= DATASET SECTION =
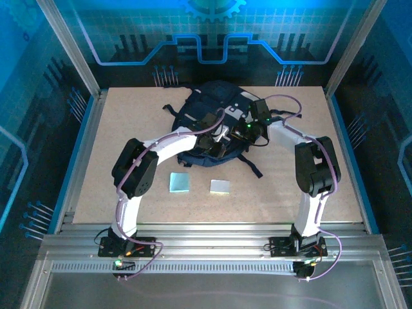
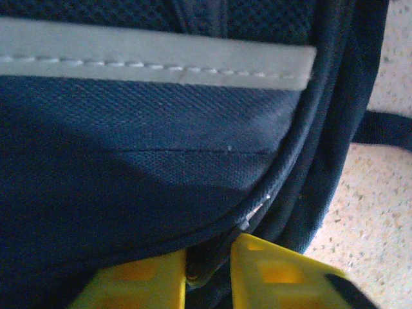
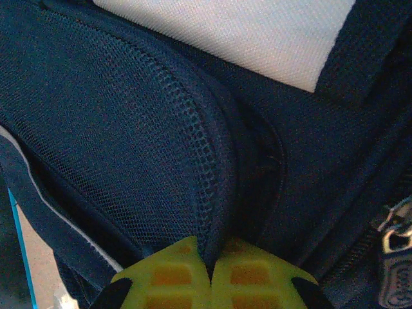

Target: Pack the student bag

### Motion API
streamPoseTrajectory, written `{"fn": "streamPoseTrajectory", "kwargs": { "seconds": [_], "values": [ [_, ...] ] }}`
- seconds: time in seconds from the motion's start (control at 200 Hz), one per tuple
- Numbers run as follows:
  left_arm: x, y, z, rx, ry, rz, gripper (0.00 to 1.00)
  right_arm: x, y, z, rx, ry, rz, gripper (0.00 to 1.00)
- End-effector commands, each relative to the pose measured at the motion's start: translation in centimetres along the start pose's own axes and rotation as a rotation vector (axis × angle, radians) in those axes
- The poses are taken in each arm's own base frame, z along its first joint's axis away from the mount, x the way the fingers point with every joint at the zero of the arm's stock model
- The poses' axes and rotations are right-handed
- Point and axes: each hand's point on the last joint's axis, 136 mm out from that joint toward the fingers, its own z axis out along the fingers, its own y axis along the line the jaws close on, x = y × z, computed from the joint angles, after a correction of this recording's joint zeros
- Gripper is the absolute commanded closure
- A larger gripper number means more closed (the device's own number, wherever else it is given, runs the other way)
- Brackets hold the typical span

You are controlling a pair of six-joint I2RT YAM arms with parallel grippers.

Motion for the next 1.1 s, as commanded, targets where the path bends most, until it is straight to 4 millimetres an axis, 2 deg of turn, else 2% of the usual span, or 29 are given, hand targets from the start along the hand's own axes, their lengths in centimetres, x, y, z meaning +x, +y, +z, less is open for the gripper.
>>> {"fn": "streamPoseTrajectory", "kwargs": {
  "seconds": [0.0, 0.055, 0.185, 0.305, 0.405, 0.52, 0.67, 0.77, 0.81, 0.88, 0.991, 1.041, 1.096],
  "values": [
    [-1.7, -1.5, 0.4, 0.027, -0.052, 0.029, 0.88, -0.7, 4.4, -2.1, -0.137, -0.018, -0.063, 1.00],
    [-1.6, -1.5, 0.0, 0.025, -0.051, 0.028, 1.00, -0.7, 4.0, -2.1, -0.126, -0.021, -0.064, 1.00],
    [-0.5, -1.5, -1.5, 0.020, -0.026, 0.028, 1.00, -1.1, 2.3, -2.2, -0.077, -0.035, -0.065, 1.00],
    [2.1, -0.8, -2.8, -0.010, 0.058, 0.030, 1.00, -1.9, 0.9, -2.4, -0.061, -0.056, -0.044, 1.00],
    [4.0, 1.1, -3.4, -0.082, 0.120, 0.004, 1.00, -2.5, 0.2, -2.9, -0.061, -0.067, -0.038, 1.00],
    [4.9, 3.4, -4.1, -0.111, 0.140, -0.090, 1.00, -2.9, -0.1, -3.3, -0.054, -0.077, -0.044, 1.00],
    [4.8, 6.4, -5.9, -0.134, 0.108, -0.188, 1.00, -3.3, -0.5, -3.7, -0.048, -0.081, -0.045, 1.00],
    [4.4, 8.9, -7.0, -0.198, 0.073, -0.244, 1.00, -3.5, -0.6, -3.8, -0.045, -0.087, -0.050, 1.00],
    [4.0, 9.4, -7.4, -0.198, 0.057, -0.270, 1.00, -3.5, -0.6, -3.9, -0.044, -0.090, -0.052, 1.00],
    [3.2, 8.8, -7.6, -0.161, 0.030, -0.284, 1.00, -3.6, -0.5, -4.0, -0.040, -0.092, -0.057, 1.00],
    [1.7, 5.0, -8.0, -0.019, -0.010, -0.255, 1.00, -3.6, -0.1, -4.5, -0.042, -0.090, -0.066, 1.00],
    [1.1, 2.9, -8.2, 0.035, -0.025, -0.227, 1.00, -3.6, -0.1, -5.0, -0.037, -0.093, -0.070, 0.91],
    [0.4, 0.6, -8.5, 0.088, -0.038, -0.191, 1.00, -3.5, 0.0, -5.7, -0.027, -0.101, -0.076, 0.71]
  ]
}}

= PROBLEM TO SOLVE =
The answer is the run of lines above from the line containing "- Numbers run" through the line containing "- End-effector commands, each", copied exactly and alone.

= TASK ANSWER =
- Numbers run as follows:
  left_arm: x, y, z, rx, ry, rz, gripper (0.00 to 1.00)
  right_arm: x, y, z, rx, ry, rz, gripper (0.00 to 1.00)
- End-effector commands, each relative to the pose measured at the motion's start: translation in centimetres along the start pose's own axes and rotation as a rotation vector (axis × angle, radians) in those axes

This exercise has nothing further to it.